EXERCISE: Retype the entries below exactly, dropping the images.

── RECORDS PROVIDED

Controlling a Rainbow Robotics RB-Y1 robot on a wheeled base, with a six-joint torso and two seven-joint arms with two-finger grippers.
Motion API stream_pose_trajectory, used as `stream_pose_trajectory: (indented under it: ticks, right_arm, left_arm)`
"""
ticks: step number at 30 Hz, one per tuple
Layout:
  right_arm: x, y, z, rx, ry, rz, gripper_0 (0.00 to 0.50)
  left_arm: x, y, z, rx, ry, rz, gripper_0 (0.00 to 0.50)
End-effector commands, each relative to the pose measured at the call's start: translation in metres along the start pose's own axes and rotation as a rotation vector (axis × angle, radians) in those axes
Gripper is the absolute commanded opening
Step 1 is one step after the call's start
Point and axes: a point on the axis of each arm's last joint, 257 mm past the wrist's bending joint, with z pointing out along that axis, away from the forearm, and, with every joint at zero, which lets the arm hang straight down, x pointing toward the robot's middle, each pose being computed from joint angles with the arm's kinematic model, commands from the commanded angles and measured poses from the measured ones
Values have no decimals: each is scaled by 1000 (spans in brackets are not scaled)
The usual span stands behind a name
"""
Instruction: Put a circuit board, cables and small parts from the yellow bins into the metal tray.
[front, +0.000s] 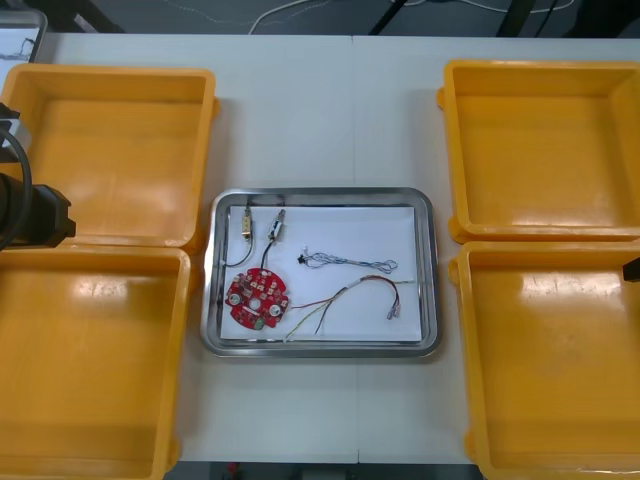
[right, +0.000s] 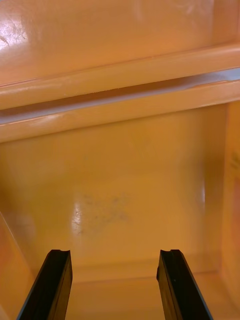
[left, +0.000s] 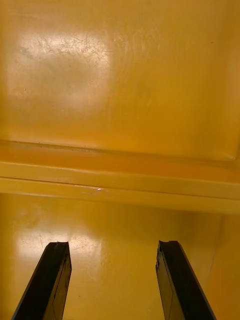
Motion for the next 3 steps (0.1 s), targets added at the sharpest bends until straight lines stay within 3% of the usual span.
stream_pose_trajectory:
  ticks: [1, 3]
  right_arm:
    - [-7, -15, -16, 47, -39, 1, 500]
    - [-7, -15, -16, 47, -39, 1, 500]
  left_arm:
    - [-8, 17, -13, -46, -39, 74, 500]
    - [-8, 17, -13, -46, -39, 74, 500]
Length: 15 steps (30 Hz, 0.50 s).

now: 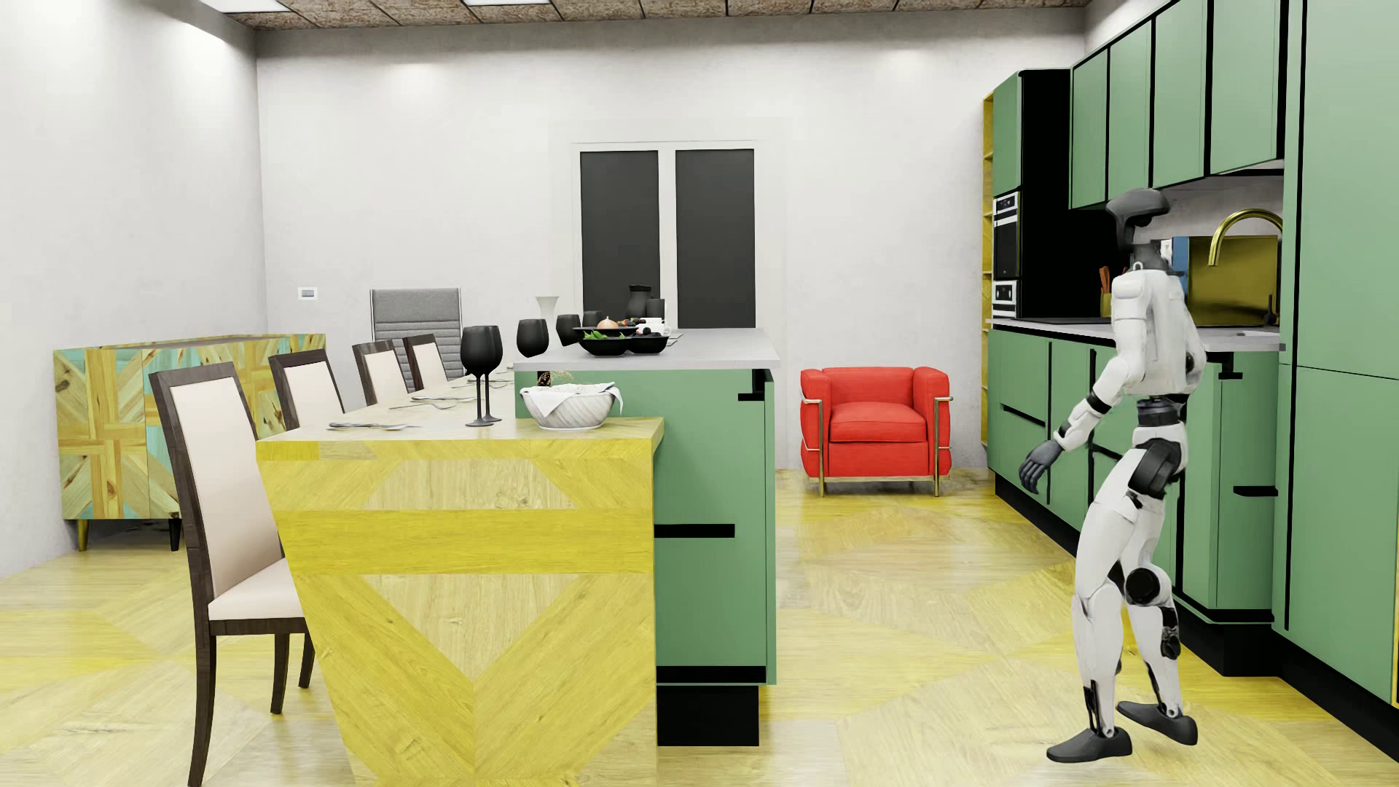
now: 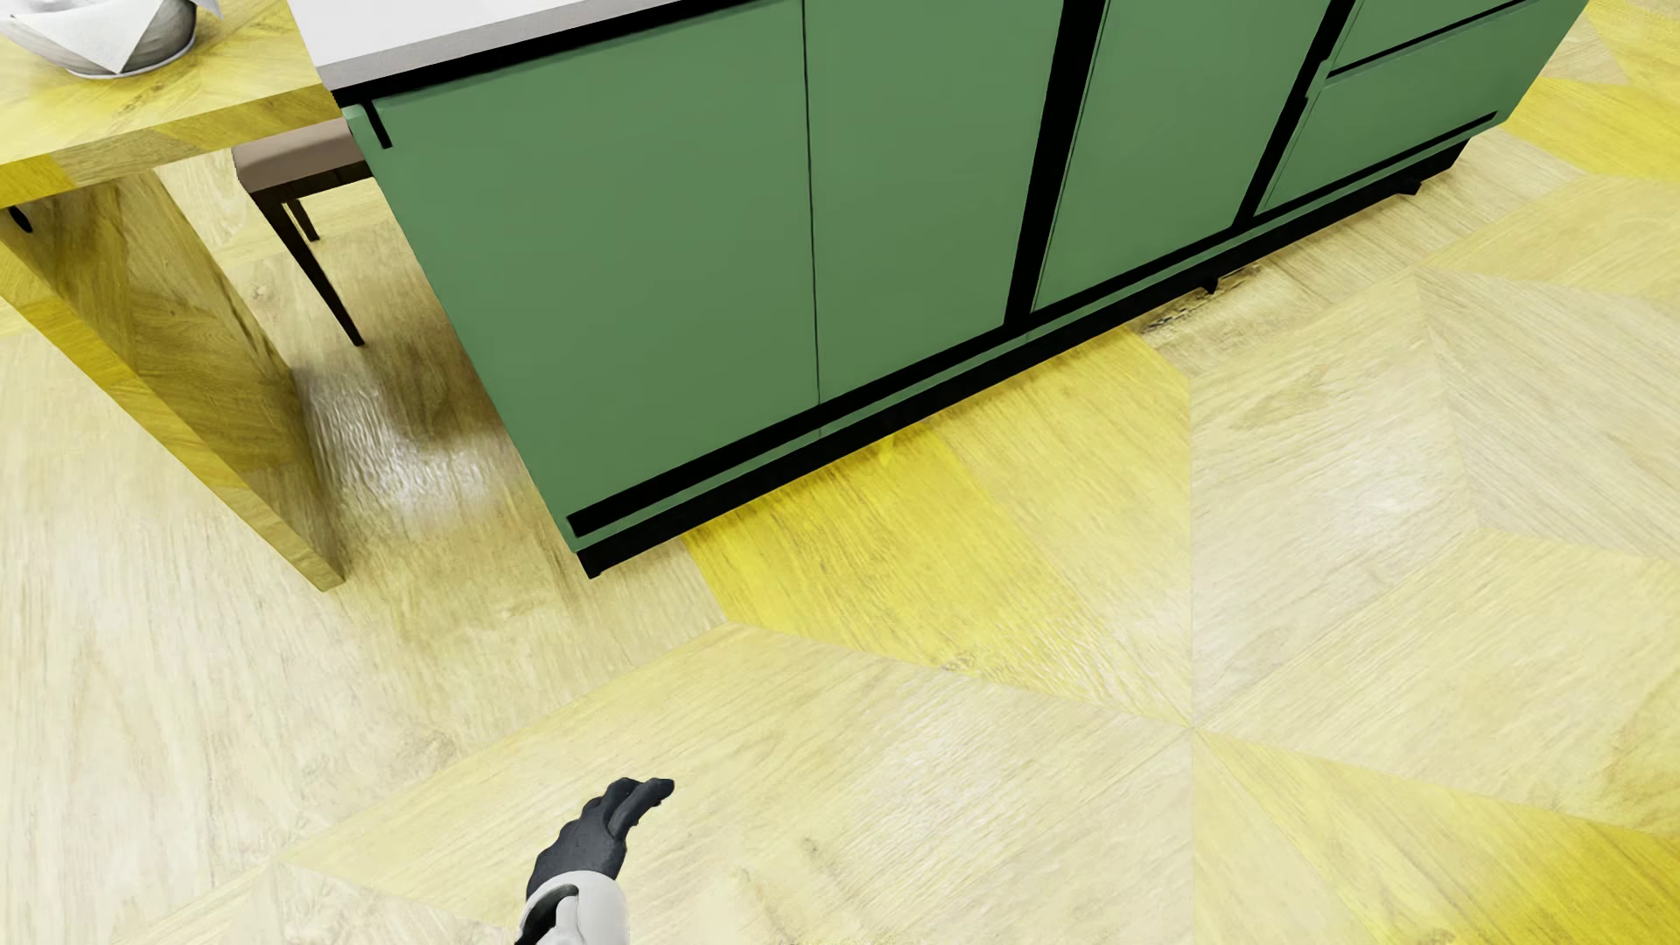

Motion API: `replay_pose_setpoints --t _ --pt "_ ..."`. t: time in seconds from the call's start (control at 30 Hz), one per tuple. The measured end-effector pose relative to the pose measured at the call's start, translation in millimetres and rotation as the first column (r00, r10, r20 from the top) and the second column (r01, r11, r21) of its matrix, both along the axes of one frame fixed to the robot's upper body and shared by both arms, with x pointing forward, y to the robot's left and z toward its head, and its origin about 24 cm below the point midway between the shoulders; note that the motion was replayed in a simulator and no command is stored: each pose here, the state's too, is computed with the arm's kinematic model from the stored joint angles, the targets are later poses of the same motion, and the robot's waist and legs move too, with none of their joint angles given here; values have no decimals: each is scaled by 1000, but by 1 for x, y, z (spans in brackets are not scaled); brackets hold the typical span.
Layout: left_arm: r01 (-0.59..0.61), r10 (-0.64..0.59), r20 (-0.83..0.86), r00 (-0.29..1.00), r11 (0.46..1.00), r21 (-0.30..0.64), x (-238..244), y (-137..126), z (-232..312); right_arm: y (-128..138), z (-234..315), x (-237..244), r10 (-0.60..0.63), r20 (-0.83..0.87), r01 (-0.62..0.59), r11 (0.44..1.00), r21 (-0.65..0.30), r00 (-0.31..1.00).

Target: Move towards armchair

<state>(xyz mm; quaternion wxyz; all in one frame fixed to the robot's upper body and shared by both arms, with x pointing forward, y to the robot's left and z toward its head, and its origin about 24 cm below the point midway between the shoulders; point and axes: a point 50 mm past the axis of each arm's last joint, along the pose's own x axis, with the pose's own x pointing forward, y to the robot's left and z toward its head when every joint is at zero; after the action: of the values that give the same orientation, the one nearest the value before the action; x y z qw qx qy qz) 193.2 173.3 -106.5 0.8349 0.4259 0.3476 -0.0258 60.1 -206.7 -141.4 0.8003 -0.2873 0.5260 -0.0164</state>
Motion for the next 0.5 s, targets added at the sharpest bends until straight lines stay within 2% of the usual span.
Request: replay_pose_setpoints --t 0.07,0.17,0.23,0.33,0.4,0.5 --pt "100 -103 -31 994 993 -65 16 -11 9 0 -2 -15 -28 -23 28 1000 -3 999" --pt "220 -221 -28 975 975 -41 26 -19 16 -6 0 -25 -129 40 130 991 -33 991" --pt "212 -213 -71 974 977 -24 14 -14 8 -13 5 -13 -116 110 123 991 -58 987" --pt "99 -102 -193 976 995 -30 -30 7 -15 -22 21 40 63 250 -35 993 -113 966" --pt "15 -20 -337 941 1000 -17 -78 24 -32 -18 39 87 217 365 -165 972 -167 906" --pt "-15 29 -603 797 999 29 -151 40 -48 9 66 137 417 471 -348 909 -230 778"
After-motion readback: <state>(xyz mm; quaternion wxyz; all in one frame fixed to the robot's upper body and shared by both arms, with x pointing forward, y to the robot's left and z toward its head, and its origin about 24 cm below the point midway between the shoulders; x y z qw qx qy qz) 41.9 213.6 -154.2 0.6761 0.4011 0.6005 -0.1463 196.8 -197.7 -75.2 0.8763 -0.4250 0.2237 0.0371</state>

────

EXERCISE ANSWER:
Controlling a Rainbow Robotics RB-Y1 robot on a wheeled base, with a six-joint torso and two seven-joint arms with two-finger grippers.
Motion API stream_pose_trajectory, used as `stream_pose_trajectory: (indented under it: ticks, right_arm, left_arm)`
"""
ticks: step number at 30 Hz, one per tuple
Layout:
  right_arm: x, y, z, rx, ry, rz, gripper_0 (0.00 to 0.50)
  left_arm: x, y, z, rx, ry, rz, gripper_0 (0.00 to 0.50)
End-effector commands, each relative to the pose measured at the call's start: translation in metres along the start pose's own axes and rotation as a rotation vector (axis × angle, radians) in those axes
Gripper is the absolute commanded opening
Step 1 is one step after the call's start
Point and axes: a point on the axis of each arm's last joint, 257 mm past the wrist's bending joint, with z pointing out along that axis, away from the forearm, and, with every joint at zero, which lets the arm hang straight down, x pointing toward the robot's middle, each pose being computed from joint angles with the arm's kinematic model, commands from the commanded angles and measured poses from the measured ones
Values have no decimals: each is scaled by 1000 (spans in brackets are not scaled)
The usual span stands behind a name
"""
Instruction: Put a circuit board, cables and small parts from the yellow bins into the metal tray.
[front, +0.000s] 
[right, +0.000s] 
[left, +0.000s] 
Motion for the next 3 steps (0.1 s), targets added at the sharpest bends until straight lines stay within 3% of the usual span.
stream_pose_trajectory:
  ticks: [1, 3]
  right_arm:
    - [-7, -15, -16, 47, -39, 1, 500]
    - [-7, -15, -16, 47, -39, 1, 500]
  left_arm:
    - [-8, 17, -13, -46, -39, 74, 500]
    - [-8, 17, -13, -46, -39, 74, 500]
Length: 15 steps (30 Hz, 0.50 s).

now: 
now: 

Motion API: `replay_pose_setpoints --t _ --pt "_ ..."`. t: time in seconds from the call's start (control at 30 Hz), one per tuple. The measured end-effector pose relative to the pose measured at the call's start, translation in millimetres and rotation as the first column (r00, r10, r20 from the top) and the second column (r01, r11, r21) of its matrix, both along the axes of one frame fixed to the robot's upper body and shared by both arms, with x pointing forward, y to the robot's left and z toward its head, and its origin about 24 cm below the point midway between the shoulders; note that the motion was replayed in a simulator and no command is stored: each pose here, the state's too, is computed with the arm's kinematic model from the stored joint angles, the targets are later poses of the same motion, and the robot's waist and legs move too, with none of their joint angles given here; values have no decimals: each is scaled by 1000, but by 1 for x, y, z (spans in brackets are not scaled); brackets hold the typical span.
Layout: left_arm: r01 (-0.59..0.61), r10 (-0.64..0.59), r20 (-0.83..0.86), r00 (-0.29..1.00), r11 (0.46..1.00), r21 (-0.30..0.64), x (-238..244), y (-137..126), z (-232..312); right_arm: y (-128..138), z (-234..315), x (-237..244), r10 (-0.60..0.63), r20 (-0.83..0.87), r01 (-0.62..0.59), r11 (0.44..1.00), r21 (-0.65..0.30), r00 (-0.31..1.00).

Target: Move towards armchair

<state>(xyz mm; quaternion wxyz; all in one frame fixed to the robot's upper body and shared by both arms, with x pointing forward, y to the robot's left and z toward its head, and its origin about 24 cm below the point midway between the shoulders; point and axes: a point 50 mm past the axis of each arm's last joint, along the pose's own x axis, with the pose's own x pointing forward, y to the robot's left and z toward its head when every joint is at zero; after the action: of the values that give the same orientation, the one nearest the value before the action; x y z qw qx qy qz) 193.2 173.3 -106.5 0.8349 0.4259 0.3476 -0.0258 60.1 -206.7 -141.4 0.8003 -0.2873 0.5260 -0.0164</state>
Motion for the next 0.5 s, targets added at the sharpest bends until straight lines stay within 2% of the usual span.
Request: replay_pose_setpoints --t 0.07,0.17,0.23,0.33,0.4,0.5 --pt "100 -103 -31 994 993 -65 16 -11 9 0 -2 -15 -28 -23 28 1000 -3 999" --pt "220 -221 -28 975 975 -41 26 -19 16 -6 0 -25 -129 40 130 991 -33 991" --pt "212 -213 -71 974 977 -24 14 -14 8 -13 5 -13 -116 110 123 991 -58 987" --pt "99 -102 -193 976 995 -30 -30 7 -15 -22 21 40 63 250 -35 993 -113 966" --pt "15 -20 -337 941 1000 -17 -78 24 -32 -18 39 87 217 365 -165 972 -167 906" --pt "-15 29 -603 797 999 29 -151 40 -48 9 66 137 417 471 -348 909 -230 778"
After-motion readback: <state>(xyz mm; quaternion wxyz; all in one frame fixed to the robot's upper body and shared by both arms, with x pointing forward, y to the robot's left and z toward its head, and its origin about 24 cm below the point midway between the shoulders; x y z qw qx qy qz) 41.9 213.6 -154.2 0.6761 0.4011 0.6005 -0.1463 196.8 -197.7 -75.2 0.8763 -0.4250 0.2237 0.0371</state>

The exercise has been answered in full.